## Problem to solve:
Give back exactly the lines from the start of the listing to the line containing "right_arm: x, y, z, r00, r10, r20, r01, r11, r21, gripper", inclusive, and nothing beyond them.

## Input:
--------------------

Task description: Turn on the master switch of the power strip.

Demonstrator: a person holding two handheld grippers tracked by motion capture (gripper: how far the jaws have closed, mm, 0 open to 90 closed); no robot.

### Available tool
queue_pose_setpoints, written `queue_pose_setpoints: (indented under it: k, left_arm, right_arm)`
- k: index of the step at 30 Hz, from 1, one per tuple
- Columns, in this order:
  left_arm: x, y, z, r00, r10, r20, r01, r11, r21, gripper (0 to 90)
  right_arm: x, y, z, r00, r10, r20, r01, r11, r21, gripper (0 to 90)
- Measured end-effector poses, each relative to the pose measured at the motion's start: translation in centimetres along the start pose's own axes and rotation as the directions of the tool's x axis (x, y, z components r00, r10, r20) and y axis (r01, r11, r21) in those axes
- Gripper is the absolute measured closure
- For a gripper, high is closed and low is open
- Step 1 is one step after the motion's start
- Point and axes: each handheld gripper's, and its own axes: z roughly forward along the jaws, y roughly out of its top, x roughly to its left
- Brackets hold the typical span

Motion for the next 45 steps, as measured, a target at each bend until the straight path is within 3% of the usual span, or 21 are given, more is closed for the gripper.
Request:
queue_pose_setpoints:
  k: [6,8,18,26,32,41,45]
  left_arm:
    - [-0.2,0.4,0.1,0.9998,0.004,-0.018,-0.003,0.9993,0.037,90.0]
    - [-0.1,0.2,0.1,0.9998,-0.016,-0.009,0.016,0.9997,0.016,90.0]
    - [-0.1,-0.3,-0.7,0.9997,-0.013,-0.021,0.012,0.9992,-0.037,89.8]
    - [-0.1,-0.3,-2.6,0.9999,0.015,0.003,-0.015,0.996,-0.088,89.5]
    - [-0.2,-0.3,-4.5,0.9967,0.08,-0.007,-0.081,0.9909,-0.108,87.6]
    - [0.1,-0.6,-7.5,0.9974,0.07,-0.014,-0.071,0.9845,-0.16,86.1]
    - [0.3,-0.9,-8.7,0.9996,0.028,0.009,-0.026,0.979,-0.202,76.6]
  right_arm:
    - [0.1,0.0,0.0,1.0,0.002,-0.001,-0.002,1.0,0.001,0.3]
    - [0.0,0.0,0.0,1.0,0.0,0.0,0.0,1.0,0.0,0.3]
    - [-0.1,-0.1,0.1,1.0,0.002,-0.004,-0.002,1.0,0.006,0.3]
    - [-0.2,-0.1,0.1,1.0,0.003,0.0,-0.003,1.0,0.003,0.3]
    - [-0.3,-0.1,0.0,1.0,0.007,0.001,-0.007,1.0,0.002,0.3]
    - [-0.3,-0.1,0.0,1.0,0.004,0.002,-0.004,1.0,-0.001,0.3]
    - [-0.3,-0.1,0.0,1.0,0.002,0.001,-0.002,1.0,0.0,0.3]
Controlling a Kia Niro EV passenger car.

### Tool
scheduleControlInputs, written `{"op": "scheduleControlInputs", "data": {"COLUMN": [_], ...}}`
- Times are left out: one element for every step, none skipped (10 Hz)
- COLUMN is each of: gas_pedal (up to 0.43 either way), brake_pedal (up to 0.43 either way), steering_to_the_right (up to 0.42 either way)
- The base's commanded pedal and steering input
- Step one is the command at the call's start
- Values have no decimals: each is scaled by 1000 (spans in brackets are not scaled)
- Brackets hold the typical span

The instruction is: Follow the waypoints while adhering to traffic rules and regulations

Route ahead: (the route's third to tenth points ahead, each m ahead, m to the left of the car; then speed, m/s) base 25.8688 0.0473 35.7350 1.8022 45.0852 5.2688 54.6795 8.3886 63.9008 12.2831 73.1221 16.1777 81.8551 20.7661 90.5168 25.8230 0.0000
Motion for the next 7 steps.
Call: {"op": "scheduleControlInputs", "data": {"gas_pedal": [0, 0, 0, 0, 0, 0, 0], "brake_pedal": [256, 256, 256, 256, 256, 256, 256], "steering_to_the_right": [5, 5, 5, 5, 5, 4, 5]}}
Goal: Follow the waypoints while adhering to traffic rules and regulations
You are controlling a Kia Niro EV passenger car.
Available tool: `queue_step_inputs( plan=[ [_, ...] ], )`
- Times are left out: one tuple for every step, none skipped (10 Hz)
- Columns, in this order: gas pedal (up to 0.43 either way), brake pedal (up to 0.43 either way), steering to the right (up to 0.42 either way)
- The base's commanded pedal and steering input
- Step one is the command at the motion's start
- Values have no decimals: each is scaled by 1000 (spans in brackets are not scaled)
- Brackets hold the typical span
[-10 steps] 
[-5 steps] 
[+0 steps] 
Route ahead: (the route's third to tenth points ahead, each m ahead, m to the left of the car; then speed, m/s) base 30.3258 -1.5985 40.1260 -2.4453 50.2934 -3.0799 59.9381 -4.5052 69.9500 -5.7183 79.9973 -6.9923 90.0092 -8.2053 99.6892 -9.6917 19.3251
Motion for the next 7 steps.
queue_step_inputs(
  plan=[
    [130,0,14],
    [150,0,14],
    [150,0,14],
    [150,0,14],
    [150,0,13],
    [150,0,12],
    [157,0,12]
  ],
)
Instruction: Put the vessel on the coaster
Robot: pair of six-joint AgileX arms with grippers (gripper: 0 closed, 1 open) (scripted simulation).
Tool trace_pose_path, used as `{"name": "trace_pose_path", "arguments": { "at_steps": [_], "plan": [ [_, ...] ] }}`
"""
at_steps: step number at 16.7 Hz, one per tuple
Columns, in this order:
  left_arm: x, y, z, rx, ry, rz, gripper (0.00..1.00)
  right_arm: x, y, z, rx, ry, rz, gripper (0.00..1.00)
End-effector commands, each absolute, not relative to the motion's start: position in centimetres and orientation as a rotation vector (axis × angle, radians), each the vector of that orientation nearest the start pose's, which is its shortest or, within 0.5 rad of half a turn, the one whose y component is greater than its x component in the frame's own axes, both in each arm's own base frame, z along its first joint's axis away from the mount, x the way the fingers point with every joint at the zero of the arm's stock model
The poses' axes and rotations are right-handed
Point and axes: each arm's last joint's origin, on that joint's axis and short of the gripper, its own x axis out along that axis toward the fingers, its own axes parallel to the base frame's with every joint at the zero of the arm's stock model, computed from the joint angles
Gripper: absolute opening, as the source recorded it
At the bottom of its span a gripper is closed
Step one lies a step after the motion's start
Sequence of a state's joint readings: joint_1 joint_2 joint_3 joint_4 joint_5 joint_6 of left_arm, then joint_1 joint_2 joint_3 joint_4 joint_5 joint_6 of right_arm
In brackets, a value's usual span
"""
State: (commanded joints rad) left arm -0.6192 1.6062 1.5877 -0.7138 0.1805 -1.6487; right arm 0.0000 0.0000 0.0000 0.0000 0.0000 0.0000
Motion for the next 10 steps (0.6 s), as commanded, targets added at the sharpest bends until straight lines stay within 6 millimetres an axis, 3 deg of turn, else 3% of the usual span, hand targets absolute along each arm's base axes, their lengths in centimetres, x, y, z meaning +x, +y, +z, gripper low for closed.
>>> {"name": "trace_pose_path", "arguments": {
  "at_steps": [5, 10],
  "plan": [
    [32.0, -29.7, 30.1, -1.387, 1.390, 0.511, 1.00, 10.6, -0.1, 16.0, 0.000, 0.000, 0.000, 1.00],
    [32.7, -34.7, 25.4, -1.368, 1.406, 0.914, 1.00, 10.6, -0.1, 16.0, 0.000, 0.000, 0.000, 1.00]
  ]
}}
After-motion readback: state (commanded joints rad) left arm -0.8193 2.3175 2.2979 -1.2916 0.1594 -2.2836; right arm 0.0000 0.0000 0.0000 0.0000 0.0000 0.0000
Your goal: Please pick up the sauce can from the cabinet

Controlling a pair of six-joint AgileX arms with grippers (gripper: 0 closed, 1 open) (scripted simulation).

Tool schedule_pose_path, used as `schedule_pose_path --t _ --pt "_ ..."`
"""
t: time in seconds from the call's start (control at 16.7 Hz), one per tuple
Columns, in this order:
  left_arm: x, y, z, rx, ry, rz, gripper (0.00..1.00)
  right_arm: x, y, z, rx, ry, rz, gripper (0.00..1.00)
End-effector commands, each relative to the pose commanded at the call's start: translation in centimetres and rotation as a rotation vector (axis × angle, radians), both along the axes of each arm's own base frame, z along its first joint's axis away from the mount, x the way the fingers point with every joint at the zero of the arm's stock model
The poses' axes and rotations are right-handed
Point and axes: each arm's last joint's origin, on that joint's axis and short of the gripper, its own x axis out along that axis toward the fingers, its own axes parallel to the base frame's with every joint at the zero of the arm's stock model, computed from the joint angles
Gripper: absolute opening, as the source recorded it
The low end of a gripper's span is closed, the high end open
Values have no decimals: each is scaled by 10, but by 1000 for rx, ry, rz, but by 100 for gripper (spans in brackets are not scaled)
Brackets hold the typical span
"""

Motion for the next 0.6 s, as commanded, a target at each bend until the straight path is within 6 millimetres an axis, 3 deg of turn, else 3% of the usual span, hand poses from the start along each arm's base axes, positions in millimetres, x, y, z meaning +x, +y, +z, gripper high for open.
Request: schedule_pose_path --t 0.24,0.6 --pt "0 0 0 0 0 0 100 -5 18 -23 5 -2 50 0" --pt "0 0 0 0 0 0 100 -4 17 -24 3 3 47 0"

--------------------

## Answer for the task:
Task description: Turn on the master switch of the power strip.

Demonstrator: a person holding two handheld grippers tracked by motion capture (gripper: how far the jaws have closed, mm, 0 open to 90 closed); no robot.

### Available tool
queue_pose_setpoints, written `queue_pose_setpoints: (indented under it: k, left_arm, right_arm)`
- k: index of the step at 30 Hz, from 1, one per tuple
- Columns, in this order:
  left_arm: x, y, z, r00, r10, r20, r01, r11, r21, gripper (0 to 90)
  right_arm: x, y, z, r00, r10, r20, r01, r11, r21, gripper (0 to 90)

The exercise requires nothing more than what has been given.